Jury begins deliberations in U.S. Navy SEAL’s war crimes trial

US

SAN DIEGO (Reuters) – A military jury began deliberations on Monday in the war crimes trial of a U.S. Navy SEAL after closing arguments in which prosecutors said the defendant’s own words proved his guilt and the defense cited a lack of physical evidence to support the charges.

The case against Special Operations Chief Edward Gallagher, whose prosecution has drawn White House interest, went to a seven-member jury of U.S. Marines and Navy personnel as the trial phase of his court-martial entered its third week.

The judge said he was willing to allow the jury to work as late as 10 p.m. on Monday ((0500 GMT Tuesday). But the session was adjourned without a verdict 2-1/2 hours later at the panel’s request. The jurors were to due resume deliberations on Tuesday morning.

A verdict requires agreement of at least five of the seven jurors. If a conviction is rendered, the jurors will then determine the sentence.

The 39-year-old platoon leader is charged with committing the premeditated murder of a captured Islamic State fighter, brought to Gallagher’s outpost for medical treatment, by repeatedly stabbing the teenage prisoner in the neck with a custom-made knife.

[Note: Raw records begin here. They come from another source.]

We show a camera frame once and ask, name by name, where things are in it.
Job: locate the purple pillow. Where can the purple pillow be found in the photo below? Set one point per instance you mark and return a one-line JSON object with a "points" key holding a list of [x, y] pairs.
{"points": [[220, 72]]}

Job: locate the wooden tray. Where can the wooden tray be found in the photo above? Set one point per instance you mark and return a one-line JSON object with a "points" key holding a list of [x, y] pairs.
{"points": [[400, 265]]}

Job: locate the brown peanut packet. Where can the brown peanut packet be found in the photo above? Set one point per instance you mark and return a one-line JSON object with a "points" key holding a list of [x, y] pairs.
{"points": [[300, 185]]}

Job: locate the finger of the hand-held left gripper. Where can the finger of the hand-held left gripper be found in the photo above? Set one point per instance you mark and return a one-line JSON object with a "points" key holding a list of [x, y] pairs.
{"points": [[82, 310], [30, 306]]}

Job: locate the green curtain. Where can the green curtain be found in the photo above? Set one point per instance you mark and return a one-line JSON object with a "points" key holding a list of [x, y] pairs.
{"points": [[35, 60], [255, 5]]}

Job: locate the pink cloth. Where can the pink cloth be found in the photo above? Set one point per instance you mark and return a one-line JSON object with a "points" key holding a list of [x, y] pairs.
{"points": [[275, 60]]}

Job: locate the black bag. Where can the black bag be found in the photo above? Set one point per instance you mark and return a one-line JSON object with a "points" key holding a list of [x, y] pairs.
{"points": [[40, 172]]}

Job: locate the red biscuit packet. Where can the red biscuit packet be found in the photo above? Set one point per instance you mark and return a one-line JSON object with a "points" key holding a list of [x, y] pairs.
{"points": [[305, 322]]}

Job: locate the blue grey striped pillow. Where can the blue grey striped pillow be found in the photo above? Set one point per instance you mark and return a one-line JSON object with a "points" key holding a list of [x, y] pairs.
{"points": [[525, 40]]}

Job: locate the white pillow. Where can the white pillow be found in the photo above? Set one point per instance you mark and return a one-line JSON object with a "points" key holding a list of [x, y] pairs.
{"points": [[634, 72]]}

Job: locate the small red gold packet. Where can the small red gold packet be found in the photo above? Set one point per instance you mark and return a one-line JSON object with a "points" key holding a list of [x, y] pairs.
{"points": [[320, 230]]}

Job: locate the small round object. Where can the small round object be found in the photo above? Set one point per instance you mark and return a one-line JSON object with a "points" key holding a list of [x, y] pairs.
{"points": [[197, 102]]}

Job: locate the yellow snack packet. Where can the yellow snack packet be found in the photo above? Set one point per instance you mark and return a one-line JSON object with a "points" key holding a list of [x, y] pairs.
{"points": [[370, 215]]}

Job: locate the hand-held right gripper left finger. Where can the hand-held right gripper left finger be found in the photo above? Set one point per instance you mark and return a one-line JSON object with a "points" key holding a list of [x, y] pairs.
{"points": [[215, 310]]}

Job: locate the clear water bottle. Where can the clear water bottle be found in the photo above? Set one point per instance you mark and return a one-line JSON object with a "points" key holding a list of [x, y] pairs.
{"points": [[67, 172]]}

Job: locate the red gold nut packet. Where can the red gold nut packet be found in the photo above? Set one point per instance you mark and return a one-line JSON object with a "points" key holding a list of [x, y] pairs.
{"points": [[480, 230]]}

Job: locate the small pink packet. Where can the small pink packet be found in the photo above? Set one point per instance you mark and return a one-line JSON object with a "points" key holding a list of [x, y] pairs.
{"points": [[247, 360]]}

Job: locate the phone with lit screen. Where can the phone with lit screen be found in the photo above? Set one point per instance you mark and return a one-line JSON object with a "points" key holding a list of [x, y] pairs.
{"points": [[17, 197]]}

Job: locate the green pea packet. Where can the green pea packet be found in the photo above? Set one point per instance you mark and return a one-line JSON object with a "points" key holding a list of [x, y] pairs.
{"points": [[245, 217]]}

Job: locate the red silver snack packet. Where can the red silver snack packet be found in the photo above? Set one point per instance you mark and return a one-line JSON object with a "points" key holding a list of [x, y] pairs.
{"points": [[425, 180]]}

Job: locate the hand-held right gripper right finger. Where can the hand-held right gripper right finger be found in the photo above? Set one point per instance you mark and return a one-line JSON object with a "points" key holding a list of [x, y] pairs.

Gallagher also is charged with attempted murder in the wounding of two non-combatants – a schoolgirl and an elderly man – shot from a sniper’s perch, as well as with obstruction of justice and unlawfully posing for photos with the detainee’s corpse.

The chief petty officer, a decorated career combat veteran who was arrested after his eighth overseas deployment, could face life in prison if convicted.

President Donald Trump intervened in Gallagher’s case months ago, ordering that he be moved from pretrial detention in a military brig to confinement at a Navy base. The presiding judge later released Gallagher from custody altogether.

Gallagher has denied all charges, insisting that disgruntled subordinates with no prior battlefield experience fabricated allegations against him because of grievances with his leadership style and combat tactics.

The Navy formally opened its investigation in September 2018, about a year after Gallagher’s platoon returned from its deployment to Mosul in northern Iraq.

‘NO FORENSICS, NO CASE’

In his summation on Monday, civilian defense lawyer Timothy Parlatore said prosecutors and Navy investigators succumbed to “tunnel vision” in their determination to build a case to support allegations against Gallagher, rather than conducting an impartial inquiry.

He also pointed to a lack of physical evidence to bolster the charges. “No body, no evidence, no science, no forensics, no case,” Parlatore declared. “The ship has run around.”

The senior prosecutor, Navy Commander Jeffrey Pietrzyk, asserted, however, that Gallagher had implicated himself. Pietrzyk cited a photo that Gallagher sent to a friend in May 2017 showing him posed with the Iraqi detainee’s corpse, with the text message: “I got a cool story for you when I get back. I got him with my hunting knife.”

“We know the death of this individual is a direct result of Chief Gallagher’s stabbing this individual in the neck with his hunting knife,” the prosecutor said. “We know that because of his own words.”

The closing arguments capped an otherwise bumpy two weeks for Navy prosecutors.

In a surprise twist during the trial’s first week, a Navy SEAL medic testified that it was he, not Gallagher, who caused the death of the gravely injured Iraqi detainee by blocking his breathing tube in what the witness described as a mercy killing.

FILE PHOTO – U.S. Navy SEAL Special Operations Chief Edward Gallagher arrives at court with his wife Andrea for the start of his court-martial trial at Naval Base San Diego in San Diego, California, U.S., June 18, 2019. REUTERS/Mike Blake

Last week, two defense witnesses who were present during the incident, an Iraqi general and a U.S. Marine sergeant who served as the unit’s intelligence officer, insisted they never saw Gallagher or anyone else from the SEAL platoon stab or otherwise mistreat the detainee before he died.

Another SEAL team member who acted as a sniper’s spotter for Gallagher testified he never saw the defendant shoot an unarmed elderly non-combatant.

The jury consists of five Marines and two Navy personnel, all but one with combat experience. Six of the panelists are enlisted personnel and just one is an officer.